> What this task involves: Extract, from the records beneath this instruction, each line that contains the word "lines".

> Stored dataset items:
----

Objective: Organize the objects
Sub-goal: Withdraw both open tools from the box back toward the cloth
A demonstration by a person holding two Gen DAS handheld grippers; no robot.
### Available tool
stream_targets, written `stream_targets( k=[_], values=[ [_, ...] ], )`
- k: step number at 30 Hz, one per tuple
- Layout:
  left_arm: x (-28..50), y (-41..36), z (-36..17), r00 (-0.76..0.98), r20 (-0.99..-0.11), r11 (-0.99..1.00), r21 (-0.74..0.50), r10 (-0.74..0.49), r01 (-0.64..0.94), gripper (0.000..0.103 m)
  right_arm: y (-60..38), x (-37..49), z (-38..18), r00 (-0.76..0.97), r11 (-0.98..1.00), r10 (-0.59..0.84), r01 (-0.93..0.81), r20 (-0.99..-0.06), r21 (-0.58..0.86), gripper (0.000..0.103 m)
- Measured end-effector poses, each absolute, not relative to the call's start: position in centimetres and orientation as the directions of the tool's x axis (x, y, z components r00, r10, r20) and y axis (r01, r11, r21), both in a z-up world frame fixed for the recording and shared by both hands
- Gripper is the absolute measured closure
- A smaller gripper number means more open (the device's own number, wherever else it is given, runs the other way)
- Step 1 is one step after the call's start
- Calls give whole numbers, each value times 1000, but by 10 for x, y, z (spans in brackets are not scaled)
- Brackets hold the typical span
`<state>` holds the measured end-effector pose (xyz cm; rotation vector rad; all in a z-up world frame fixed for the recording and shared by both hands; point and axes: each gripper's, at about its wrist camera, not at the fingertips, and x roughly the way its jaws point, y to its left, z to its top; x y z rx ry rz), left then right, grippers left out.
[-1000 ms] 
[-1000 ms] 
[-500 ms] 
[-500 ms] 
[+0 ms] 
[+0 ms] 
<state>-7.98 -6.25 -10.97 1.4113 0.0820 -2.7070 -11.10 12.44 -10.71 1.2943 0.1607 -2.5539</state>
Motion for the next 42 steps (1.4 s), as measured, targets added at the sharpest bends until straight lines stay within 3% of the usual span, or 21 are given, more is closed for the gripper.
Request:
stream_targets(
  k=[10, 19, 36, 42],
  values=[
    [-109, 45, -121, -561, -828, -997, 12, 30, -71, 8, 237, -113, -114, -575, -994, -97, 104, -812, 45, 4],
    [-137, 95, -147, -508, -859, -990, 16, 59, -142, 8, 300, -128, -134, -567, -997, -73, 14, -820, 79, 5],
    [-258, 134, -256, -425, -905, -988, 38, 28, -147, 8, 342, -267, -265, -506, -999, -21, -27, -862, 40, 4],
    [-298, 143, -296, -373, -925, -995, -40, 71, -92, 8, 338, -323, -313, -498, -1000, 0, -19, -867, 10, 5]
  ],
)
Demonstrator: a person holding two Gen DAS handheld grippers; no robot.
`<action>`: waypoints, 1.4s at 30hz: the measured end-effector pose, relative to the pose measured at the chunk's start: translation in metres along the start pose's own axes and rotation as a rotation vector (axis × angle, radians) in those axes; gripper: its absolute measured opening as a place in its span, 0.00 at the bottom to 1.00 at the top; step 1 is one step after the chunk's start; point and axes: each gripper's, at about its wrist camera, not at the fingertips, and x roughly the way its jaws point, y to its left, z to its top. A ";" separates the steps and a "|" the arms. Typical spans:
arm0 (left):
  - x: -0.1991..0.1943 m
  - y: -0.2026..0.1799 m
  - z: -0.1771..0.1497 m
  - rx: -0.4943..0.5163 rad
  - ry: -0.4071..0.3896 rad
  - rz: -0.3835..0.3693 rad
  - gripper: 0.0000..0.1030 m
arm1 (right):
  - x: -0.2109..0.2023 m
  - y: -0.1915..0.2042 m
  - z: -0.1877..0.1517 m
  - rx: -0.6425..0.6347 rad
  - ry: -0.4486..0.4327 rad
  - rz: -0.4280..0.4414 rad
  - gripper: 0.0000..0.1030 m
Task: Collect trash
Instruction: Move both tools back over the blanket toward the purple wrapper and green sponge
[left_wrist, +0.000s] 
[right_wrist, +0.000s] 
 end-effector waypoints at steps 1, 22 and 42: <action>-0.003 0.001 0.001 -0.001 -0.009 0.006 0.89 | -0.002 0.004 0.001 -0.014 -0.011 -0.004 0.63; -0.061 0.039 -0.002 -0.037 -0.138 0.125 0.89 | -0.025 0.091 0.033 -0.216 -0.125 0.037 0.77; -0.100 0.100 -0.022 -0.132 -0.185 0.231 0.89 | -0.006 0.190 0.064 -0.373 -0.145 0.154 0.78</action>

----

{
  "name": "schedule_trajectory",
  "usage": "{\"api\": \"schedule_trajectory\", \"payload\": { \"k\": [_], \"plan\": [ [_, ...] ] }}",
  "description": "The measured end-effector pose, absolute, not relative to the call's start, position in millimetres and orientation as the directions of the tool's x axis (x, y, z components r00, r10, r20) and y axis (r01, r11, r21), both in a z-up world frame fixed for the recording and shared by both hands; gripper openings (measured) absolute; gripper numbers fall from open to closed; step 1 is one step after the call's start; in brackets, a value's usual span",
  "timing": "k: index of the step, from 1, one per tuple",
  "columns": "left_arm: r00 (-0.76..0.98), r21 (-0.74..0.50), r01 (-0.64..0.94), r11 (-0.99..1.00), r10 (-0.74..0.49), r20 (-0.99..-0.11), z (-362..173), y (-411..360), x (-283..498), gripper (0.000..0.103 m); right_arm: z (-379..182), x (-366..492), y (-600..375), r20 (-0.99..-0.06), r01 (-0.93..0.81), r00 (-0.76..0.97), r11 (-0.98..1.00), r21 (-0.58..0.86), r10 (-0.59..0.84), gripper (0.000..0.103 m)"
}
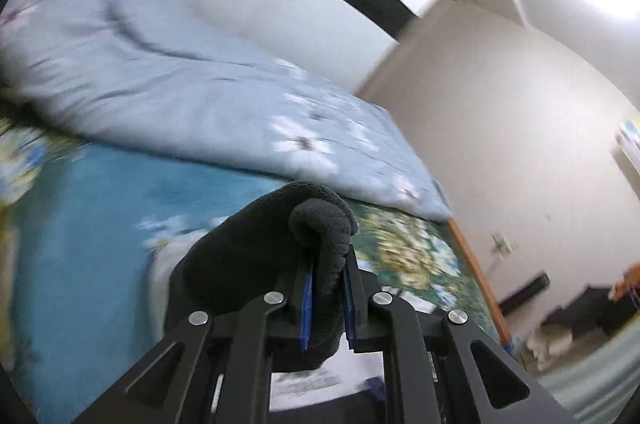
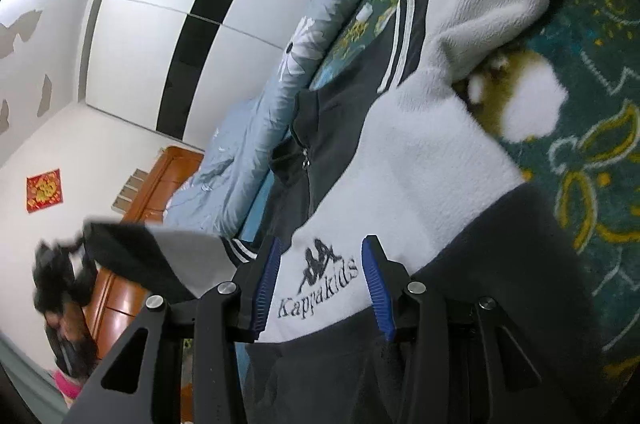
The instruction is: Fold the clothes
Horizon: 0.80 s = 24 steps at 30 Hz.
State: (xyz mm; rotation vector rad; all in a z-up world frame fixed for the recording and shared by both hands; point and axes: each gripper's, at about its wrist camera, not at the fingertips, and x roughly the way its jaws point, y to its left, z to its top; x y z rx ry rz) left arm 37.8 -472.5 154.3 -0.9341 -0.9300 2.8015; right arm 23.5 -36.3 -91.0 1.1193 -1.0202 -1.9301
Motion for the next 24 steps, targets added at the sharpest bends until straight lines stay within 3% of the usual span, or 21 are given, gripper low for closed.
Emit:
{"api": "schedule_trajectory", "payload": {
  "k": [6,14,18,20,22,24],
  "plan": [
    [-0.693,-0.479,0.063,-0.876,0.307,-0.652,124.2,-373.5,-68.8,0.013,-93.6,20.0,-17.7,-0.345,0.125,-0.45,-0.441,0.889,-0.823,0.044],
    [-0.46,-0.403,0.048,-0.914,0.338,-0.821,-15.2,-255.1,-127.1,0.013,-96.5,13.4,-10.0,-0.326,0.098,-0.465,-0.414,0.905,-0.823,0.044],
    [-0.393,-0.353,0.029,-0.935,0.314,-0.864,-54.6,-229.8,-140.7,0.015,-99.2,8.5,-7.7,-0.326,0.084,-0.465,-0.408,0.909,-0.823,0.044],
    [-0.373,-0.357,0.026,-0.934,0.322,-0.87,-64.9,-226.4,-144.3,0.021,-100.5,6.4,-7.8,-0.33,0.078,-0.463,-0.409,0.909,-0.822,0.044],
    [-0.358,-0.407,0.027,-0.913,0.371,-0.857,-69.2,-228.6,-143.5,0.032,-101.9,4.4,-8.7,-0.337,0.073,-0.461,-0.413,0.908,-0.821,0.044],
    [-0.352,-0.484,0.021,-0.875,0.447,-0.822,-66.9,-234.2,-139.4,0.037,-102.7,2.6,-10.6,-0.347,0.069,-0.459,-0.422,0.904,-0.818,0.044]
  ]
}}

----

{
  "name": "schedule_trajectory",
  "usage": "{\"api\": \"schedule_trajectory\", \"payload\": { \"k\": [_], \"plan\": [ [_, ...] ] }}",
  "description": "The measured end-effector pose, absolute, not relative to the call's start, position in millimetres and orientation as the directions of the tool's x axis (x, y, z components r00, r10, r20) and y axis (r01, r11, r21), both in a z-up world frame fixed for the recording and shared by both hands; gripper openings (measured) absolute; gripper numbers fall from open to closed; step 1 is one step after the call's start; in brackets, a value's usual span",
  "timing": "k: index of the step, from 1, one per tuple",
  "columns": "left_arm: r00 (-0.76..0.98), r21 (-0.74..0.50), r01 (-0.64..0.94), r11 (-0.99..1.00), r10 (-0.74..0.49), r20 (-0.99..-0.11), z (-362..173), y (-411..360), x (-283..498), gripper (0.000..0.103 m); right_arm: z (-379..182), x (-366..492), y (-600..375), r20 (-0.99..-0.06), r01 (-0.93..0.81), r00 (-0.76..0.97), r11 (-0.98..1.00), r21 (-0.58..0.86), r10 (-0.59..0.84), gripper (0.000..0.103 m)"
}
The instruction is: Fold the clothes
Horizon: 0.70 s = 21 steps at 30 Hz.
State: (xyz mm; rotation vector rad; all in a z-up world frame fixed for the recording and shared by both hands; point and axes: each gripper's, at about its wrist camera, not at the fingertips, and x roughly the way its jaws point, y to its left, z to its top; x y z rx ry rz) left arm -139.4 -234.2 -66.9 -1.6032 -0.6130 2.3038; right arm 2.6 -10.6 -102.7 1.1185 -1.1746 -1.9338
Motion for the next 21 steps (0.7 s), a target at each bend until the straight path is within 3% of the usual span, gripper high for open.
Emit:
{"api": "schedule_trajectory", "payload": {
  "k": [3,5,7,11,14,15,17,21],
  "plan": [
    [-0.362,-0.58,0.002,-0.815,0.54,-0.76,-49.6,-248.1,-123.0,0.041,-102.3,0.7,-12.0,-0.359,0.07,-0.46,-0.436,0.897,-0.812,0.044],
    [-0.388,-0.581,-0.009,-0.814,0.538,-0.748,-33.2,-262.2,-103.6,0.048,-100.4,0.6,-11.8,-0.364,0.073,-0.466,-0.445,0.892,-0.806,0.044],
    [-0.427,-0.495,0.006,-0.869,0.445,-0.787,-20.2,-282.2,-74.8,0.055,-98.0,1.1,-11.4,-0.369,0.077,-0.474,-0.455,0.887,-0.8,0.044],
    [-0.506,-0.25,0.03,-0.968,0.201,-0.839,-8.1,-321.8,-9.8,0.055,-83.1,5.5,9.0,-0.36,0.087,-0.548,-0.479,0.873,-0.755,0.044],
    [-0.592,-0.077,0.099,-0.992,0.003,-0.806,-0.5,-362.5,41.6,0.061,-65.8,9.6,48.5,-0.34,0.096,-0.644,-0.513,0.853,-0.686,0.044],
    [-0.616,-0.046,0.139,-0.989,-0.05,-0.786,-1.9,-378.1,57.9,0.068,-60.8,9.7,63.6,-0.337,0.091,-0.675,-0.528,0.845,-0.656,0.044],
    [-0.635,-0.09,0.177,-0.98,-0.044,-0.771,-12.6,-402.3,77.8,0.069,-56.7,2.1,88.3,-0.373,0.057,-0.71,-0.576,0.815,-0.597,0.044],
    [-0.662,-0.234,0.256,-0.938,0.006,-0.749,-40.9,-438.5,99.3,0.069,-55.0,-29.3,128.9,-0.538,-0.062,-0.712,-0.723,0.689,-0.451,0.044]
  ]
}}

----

> Response to this task:
Motion for the next 42 steps (1.4 s), as measured, targets added at the sharpest bends until straight lines stay within 3% of the usual span, or 21 are given, more is closed for the gripper.
Motion for the next 24 steps, targets added at the sharpest bends until straight lines stay within 3% of the usual span, or 21 are given, gripper low for closed.

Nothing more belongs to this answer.